- _WORK REQUEST_: Please go through the records below and return every line holding the word "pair".

- _LISTED ENTRIES_:
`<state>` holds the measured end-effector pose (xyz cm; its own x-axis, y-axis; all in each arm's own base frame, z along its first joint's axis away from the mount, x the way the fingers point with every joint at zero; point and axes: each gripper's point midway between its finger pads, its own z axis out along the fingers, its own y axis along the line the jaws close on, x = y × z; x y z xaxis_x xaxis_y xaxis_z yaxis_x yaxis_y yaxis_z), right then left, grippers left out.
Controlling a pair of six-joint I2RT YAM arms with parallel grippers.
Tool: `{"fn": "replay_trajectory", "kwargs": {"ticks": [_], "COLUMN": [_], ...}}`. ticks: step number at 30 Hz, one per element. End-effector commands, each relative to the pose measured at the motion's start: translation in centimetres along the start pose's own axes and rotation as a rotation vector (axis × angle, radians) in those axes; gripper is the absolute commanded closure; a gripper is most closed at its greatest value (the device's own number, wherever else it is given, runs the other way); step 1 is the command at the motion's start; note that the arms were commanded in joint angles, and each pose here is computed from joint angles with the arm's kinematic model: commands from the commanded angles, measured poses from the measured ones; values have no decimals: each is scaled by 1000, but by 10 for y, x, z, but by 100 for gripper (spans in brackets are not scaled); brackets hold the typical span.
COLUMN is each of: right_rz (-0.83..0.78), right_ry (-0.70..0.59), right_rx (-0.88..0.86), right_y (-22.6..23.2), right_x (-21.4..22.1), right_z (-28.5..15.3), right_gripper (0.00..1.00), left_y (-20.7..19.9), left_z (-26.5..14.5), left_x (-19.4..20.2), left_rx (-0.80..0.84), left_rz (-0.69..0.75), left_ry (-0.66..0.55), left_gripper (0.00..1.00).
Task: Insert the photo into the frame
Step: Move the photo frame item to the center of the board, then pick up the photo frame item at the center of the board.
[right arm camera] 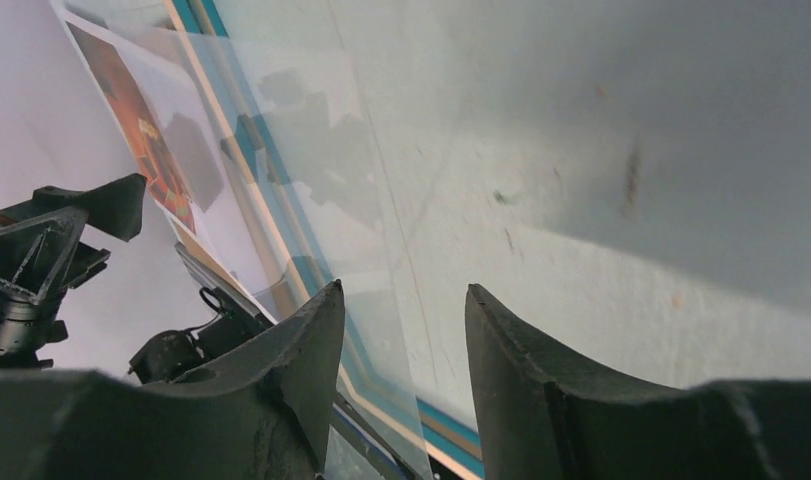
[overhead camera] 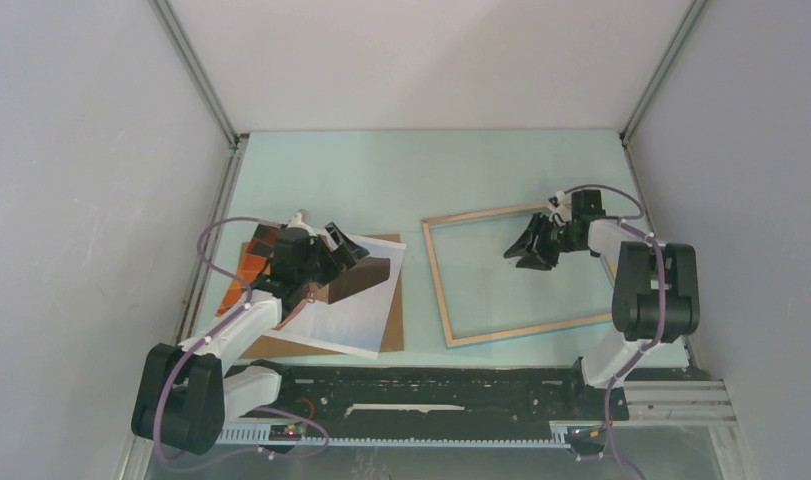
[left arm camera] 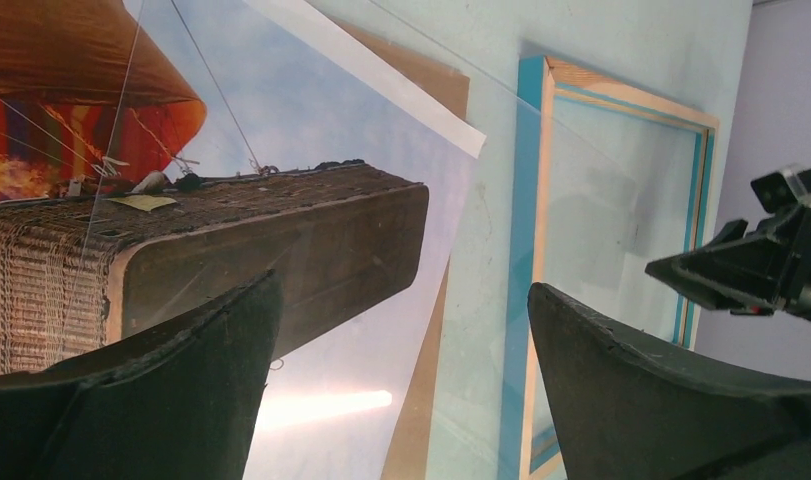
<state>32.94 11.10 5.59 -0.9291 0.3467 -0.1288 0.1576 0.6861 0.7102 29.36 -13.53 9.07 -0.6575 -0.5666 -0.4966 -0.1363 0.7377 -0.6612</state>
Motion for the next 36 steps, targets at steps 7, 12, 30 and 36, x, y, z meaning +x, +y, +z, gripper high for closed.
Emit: {"fn": "replay_trajectory", "kwargs": {"ticks": [7, 12, 30, 36], "right_rz": [28, 16, 102, 74], "right_ry": [29, 45, 2, 28], "right_rx": [-181, -190, -283, -202], "right_y": [20, 9, 4, -10], "right_x": [47, 54, 7, -10], "right_z": [7, 15, 20, 22], "right_gripper": [48, 50, 100, 100], "left_y": [-3, -7, 31, 30], "left_z": [-3, -14, -19, 7], "left_x": [2, -3, -58, -67], "left_rx": [36, 39, -223, -219], "left_rz": [21, 57, -25, -43], "left_ry": [14, -6, -169, -110], "left_gripper": [0, 0, 0, 0]}}
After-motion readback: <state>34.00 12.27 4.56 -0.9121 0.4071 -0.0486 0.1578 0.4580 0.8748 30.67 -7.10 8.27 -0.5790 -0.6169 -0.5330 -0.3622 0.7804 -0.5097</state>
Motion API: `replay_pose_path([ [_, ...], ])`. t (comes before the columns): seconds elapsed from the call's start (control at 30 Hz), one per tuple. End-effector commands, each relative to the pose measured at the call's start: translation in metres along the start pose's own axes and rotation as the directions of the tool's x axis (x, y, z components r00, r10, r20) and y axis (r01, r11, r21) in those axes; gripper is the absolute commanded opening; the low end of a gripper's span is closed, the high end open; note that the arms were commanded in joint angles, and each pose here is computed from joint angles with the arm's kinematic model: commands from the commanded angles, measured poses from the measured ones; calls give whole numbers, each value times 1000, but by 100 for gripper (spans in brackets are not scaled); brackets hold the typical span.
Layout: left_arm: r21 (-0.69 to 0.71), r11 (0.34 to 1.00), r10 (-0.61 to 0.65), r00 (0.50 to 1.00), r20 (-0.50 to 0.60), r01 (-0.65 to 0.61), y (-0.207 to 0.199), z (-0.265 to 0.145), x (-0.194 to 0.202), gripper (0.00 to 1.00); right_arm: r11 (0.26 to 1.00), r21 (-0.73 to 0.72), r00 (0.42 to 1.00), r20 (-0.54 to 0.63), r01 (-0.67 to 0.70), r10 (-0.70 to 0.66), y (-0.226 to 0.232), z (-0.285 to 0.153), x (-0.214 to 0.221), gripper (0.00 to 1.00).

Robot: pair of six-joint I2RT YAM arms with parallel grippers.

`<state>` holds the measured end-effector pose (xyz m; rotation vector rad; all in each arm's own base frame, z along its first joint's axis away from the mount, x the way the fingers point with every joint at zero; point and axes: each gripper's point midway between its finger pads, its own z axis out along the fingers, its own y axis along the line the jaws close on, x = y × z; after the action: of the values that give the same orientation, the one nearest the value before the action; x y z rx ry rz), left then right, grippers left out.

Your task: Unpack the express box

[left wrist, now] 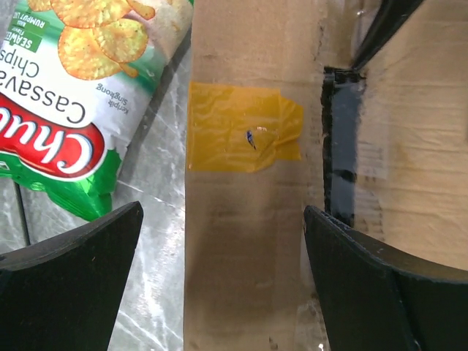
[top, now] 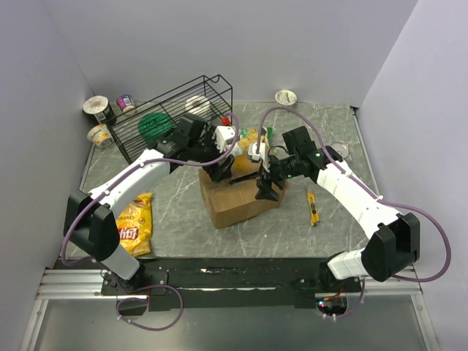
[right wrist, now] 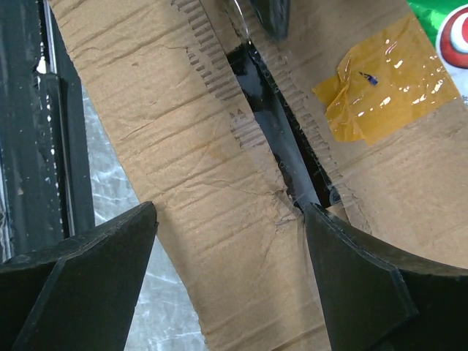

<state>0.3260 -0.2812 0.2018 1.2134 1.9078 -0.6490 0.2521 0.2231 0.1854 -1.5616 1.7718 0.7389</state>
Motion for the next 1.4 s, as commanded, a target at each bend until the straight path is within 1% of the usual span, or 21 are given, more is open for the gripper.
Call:
replay_pose_path([
  [0.0,-55,991,117,993,-30,-118,7,7,-13,96,1000,8,998,-55,-11,12,2,3,16,88],
  [0.1,-53,986,154,987,-48,-156,4,18,-12,96,1000,4,999,-46,-26,26,3,4,16,88],
  [0.27,22,985,173,983,-69,-172,-10,26,-7,96,998,13,997,-30,-67,68,4,6,15,88],
  [0.4,21,967,253,961,-109,-252,-13,31,3,97,995,11,995,-30,-97,97,9,7,20,88],
  [0.53,13,951,308,944,-115,-309,-14,29,4,97,991,20,991,-24,-134,135,7,6,21,88],
  [0.63,14,936,352,935,-46,-351,-19,20,-10,96,973,21,973,10,-230,230,3,2,19,89],
  [0.7,4,926,378,926,-1,-378,-23,13,-16,96,965,-1,965,32,-261,261,4,-1,15,89],
  [0.87,45,937,344,938,45,-346,-34,9,-21,97,955,-20,954,42,-295,296,11,-3,17,90],
  [1.03,46,930,364,931,27,-365,-30,16,-13,96,948,-27,947,32,-318,319,17,-1,23,90],
  [1.07,27,926,375,927,25,-376,-26,21,-13,96,946,-30,946,31,-323,324,17,0,24,90],
  [1.1,-33,925,378,926,-11,-378,-14,23,-10,97,944,-30,944,32,-328,329,16,0,25,90],
  [1.13,-62,922,381,924,-33,-382,-10,27,-6,96,941,-30,941,33,-336,337,17,1,25,90],
  [1.17,-109,913,393,919,-24,-393,-2,28,-12,96,942,-28,941,37,-335,336,16,1,25,90],
  [1.2,-164,901,400,915,-47,-402,8,27,-11,97,940,-28,940,36,-339,340,17,1,25,90],
  [1.23,-183,893,408,911,-59,-412,11,28,-6,97,940,-27,939,36,-341,341,17,1,26,90],
  [1.27,-218,880,423,905,-40,-421,15,25,-14,96,939,-25,939,35,-342,343,17,1,26,90],
  [1.33,-266,869,422,906,-39,-417,21,19,-19,97,939,-22,939,34,-342,343,18,0,28,90],
  [1.37,-286,866,427,904,-7,-411,20,10,-30,97,940,-24,939,31,-341,341,18,1,29,90],
])
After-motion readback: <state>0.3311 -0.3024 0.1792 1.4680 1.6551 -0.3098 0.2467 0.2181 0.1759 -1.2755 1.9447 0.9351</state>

- _RESULT OF THE TASK_:
Controlling a pair of six-joint I2RT YAM arms with parallel grippers.
Robot: pair of six-joint I2RT YAM arms with parallel grippers.

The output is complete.